> **EXERCISE BRIEF**: Below are entries; copy exactly the lines from the one with "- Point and" through the one with "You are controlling", both included, and leave out the rest.

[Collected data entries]
▽

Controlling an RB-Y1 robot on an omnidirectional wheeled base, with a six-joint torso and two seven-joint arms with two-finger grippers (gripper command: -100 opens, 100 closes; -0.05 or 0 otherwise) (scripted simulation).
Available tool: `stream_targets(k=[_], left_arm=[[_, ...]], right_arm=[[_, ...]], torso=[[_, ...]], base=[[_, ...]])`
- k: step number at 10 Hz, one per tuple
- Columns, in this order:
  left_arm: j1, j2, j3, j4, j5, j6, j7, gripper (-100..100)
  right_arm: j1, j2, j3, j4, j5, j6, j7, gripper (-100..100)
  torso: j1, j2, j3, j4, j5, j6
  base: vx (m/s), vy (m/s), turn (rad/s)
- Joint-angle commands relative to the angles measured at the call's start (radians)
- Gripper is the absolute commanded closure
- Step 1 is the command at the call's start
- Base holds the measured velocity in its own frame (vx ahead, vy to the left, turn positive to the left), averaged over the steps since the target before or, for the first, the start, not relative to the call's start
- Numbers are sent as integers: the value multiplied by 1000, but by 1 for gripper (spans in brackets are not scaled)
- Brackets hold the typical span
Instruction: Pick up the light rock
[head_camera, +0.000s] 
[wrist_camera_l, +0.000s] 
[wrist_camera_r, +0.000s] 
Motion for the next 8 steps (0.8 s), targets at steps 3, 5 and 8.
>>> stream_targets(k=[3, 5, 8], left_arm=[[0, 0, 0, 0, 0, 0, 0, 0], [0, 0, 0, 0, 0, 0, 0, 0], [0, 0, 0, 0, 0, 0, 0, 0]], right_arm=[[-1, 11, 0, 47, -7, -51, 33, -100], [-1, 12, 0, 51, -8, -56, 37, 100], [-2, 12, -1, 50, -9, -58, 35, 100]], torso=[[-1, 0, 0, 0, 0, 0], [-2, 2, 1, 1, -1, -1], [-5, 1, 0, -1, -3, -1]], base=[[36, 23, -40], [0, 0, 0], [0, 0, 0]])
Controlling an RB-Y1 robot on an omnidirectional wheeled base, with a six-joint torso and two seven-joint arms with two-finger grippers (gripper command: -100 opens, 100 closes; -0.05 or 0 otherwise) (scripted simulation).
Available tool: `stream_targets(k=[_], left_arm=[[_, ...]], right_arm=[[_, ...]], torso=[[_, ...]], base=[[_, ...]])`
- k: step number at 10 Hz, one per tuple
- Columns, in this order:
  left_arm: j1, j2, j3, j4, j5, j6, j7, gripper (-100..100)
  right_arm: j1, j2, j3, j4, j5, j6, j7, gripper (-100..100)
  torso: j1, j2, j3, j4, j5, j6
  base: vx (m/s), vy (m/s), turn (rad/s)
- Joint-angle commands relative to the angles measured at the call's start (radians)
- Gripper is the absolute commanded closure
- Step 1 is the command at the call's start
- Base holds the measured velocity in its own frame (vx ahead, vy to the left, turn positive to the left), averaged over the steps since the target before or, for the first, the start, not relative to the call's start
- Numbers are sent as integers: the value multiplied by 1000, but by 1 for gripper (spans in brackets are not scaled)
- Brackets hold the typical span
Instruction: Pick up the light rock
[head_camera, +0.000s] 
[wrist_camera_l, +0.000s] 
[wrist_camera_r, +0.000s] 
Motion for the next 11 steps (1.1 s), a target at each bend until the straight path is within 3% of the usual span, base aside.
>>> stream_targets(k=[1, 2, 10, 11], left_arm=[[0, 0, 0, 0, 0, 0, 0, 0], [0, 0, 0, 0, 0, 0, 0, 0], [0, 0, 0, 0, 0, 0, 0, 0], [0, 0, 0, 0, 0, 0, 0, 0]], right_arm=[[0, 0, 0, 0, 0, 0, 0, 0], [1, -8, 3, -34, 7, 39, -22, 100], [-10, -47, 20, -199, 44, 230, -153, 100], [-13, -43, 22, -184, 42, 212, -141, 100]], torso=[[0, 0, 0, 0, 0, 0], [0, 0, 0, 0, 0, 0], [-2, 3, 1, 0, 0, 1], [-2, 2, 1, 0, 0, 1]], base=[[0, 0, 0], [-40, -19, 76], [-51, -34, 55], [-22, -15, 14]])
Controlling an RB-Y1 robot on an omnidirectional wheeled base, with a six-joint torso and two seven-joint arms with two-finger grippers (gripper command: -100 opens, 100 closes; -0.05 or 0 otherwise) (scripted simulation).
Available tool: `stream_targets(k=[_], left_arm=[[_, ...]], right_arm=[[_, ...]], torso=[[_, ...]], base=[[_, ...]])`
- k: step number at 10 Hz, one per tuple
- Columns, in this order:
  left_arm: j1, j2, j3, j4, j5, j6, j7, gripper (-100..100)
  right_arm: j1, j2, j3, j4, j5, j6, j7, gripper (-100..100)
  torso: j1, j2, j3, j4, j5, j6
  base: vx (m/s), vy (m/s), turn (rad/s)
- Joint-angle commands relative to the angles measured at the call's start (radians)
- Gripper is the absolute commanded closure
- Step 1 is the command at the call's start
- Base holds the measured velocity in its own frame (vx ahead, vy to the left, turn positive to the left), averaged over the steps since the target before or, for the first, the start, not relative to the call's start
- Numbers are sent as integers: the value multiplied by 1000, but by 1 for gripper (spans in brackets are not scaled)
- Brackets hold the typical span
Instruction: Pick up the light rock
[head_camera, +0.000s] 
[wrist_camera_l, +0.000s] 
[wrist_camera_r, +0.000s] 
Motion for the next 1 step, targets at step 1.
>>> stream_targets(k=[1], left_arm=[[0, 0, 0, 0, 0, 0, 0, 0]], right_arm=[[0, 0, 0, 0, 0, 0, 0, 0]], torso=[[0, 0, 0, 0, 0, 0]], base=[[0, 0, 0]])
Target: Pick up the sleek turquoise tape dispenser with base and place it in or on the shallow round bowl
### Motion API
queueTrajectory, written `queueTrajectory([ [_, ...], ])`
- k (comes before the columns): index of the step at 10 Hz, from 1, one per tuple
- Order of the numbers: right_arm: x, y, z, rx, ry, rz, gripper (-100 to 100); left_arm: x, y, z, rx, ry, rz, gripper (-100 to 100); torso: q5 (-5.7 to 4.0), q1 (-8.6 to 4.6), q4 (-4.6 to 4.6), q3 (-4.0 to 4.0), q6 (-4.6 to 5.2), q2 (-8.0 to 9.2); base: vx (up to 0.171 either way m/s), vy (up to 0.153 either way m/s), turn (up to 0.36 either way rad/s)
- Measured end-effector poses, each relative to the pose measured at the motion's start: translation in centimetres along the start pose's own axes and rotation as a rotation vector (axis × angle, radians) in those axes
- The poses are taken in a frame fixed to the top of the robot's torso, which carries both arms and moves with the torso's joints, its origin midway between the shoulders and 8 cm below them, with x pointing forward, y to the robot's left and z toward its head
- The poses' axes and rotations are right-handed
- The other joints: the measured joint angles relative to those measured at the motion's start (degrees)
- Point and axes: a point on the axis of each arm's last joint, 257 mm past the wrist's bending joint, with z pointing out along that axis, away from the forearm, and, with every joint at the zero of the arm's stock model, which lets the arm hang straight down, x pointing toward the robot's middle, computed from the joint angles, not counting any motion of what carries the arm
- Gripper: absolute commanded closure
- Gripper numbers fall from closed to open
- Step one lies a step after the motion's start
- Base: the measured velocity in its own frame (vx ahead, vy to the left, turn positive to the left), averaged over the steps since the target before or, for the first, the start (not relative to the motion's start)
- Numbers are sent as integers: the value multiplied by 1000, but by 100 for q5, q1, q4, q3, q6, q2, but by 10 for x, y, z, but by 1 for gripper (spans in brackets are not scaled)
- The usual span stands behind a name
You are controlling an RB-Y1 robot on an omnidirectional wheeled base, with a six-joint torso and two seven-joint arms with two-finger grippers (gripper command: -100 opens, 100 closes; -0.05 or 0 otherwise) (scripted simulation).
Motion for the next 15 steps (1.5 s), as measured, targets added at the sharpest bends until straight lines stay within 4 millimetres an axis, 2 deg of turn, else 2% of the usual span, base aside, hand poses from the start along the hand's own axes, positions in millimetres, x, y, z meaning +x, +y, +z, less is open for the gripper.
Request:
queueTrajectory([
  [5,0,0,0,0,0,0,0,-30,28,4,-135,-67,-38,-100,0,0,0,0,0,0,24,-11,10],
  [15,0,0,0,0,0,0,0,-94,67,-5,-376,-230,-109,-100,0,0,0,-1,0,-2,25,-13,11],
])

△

> **EXERCISE RESULT**:
- Point and axes: a point on the axis of each arm's last joint, 257 mm past the wrist's bending joint, with z pointing out along that axis, away from the forearm, and, with every joint at the zero of the arm's stock model, which lets the arm hang straight down, x pointing toward the robot's middle, computed from the joint angles, not counting any motion of what carries the arm
- Gripper: absolute commanded closure
- Gripper numbers fall from closed to open
- Step one lies a step after the motion's start
- Base: the measured velocity in its own frame (vx ahead, vy to the left, turn positive to the left), averaged over the steps since the target before or, for the first, the start (not relative to the motion's start)
- Numbers are sent as integers: the value multiplied by 1000, but by 100 for q5, q1, q4, q3, q6, q2, but by 10 for x, y, z, but by 1 for gripper (spans in brackets are not scaled)
- The usual span stands behind a name
You are controlling an RB-Y1 robot on an omnidirectional wheeled base, with a six-joint torso and two seven-joint arms with two-finger grippers (gripper command: -100 opens, 100 closes; -0.05 or 0 otherwise) (scripted simulation).

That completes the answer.